* BRIEF *
Would you reproduce each line below exactly, leaving every picture out?

* DATASET EXCERPT *
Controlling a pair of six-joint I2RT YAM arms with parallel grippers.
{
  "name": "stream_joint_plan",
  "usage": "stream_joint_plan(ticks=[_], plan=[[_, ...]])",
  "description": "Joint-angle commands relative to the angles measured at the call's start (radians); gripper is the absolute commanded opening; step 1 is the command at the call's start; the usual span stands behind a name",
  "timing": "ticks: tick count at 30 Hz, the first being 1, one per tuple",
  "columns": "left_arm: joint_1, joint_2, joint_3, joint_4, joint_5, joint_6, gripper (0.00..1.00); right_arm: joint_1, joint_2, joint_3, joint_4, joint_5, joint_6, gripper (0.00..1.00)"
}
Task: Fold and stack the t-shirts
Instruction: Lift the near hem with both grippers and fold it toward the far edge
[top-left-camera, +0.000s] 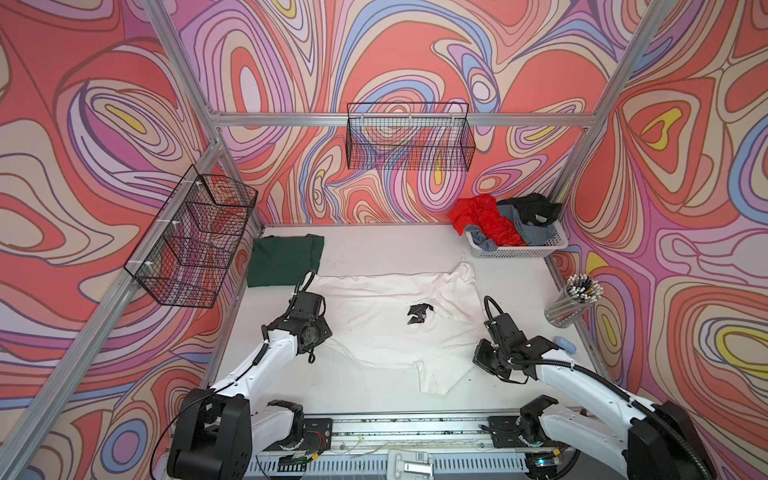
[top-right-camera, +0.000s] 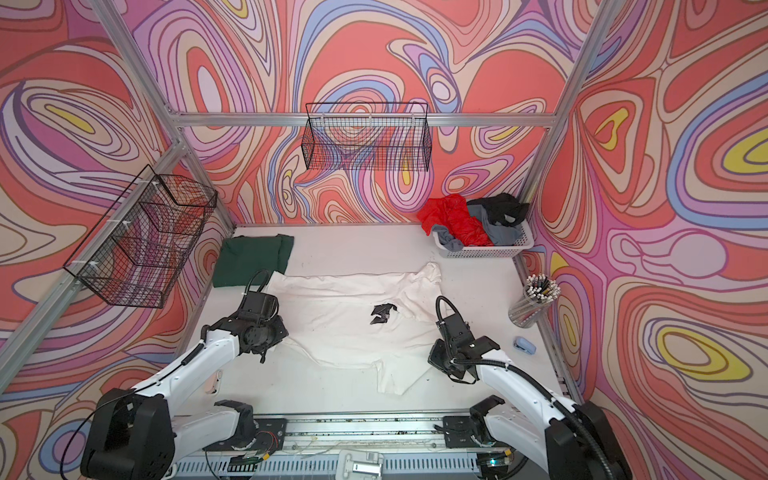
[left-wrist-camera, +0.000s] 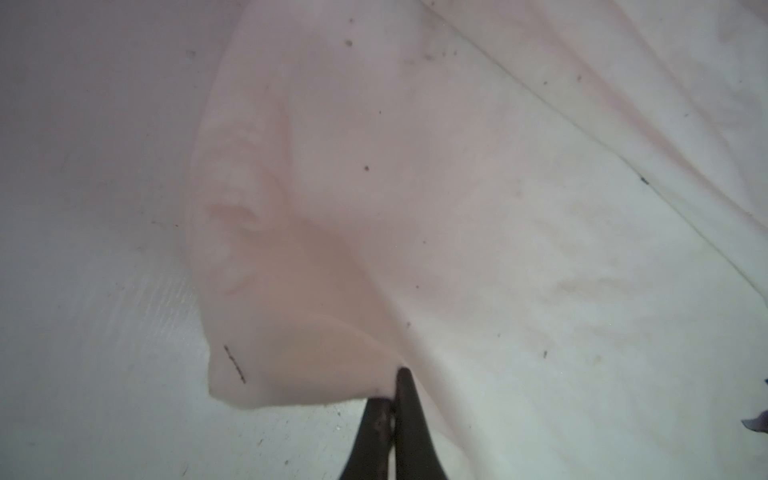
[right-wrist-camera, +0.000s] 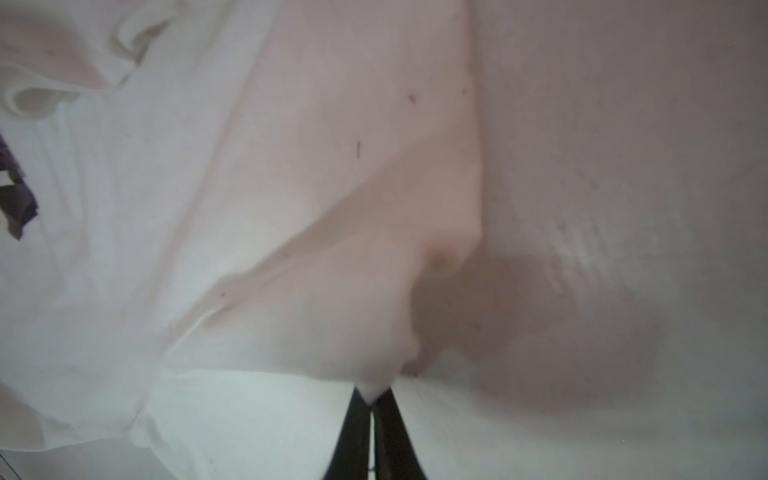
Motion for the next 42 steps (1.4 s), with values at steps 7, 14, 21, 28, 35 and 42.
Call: stream_joint_plan(ticks=[7, 14, 21, 28, 35, 42], plan=[[-0.004, -0.071, -0.009, -0.003, -0.018, 0.028, 0.00, 0.005, 0.021, 0.187, -0.070, 0.105, 0.038, 0.00], [-0.003, -0.074, 0.008, 0.008, -0.021, 0.042, 0.00, 0.004, 0.107, 0.287, -0.031, 0.163, 0.014, 0.00], [-0.003, -0.019, 0.070, 0.026, -0.018, 0.066, 0.00, 0.005, 0.172, 0.337, 0.002, 0.233, -0.004, 0.00], [0.005, 0.049, 0.159, 0.016, -0.029, 0.094, 0.00, -0.009, 0.249, 0.372, 0.026, 0.253, -0.019, 0.00], [0.050, 0.121, 0.208, 0.036, 0.003, 0.108, 0.00, -0.061, 0.296, 0.427, 0.051, 0.261, -0.071, 0.00], [0.066, 0.195, 0.233, 0.064, 0.007, 0.108, 0.00, -0.111, 0.370, 0.465, 0.078, 0.220, -0.126, 0.00]])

* RESPONSE AREA *
Controlling a pair of six-joint I2RT YAM arms with parallel grippers.
{
  "name": "stream_joint_plan",
  "usage": "stream_joint_plan(ticks=[_], plan=[[_, ...]])",
  "description": "Joint-angle commands relative to the angles measured at the call's start (radians); gripper is the absolute commanded opening; step 1 is the command at the call's start; the usual span stands behind a name",
  "timing": "ticks: tick count at 30 Hz, the first being 1, one per tuple",
  "columns": "left_arm: joint_1, joint_2, joint_3, joint_4, joint_5, joint_6, gripper (0.00..1.00); right_arm: joint_1, joint_2, joint_3, joint_4, joint_5, joint_6, gripper (0.00..1.00)"
}
Task: Fold and stack the t-shirts
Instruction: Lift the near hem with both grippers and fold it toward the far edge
[top-left-camera, +0.000s] 
[top-right-camera, +0.000s] 
[left-wrist-camera, +0.000s] 
[right-wrist-camera, +0.000s] 
Motion for the next 42 steps (1.4 s), with values at steps 7, 14, 21, 28, 35 and 42.
Call: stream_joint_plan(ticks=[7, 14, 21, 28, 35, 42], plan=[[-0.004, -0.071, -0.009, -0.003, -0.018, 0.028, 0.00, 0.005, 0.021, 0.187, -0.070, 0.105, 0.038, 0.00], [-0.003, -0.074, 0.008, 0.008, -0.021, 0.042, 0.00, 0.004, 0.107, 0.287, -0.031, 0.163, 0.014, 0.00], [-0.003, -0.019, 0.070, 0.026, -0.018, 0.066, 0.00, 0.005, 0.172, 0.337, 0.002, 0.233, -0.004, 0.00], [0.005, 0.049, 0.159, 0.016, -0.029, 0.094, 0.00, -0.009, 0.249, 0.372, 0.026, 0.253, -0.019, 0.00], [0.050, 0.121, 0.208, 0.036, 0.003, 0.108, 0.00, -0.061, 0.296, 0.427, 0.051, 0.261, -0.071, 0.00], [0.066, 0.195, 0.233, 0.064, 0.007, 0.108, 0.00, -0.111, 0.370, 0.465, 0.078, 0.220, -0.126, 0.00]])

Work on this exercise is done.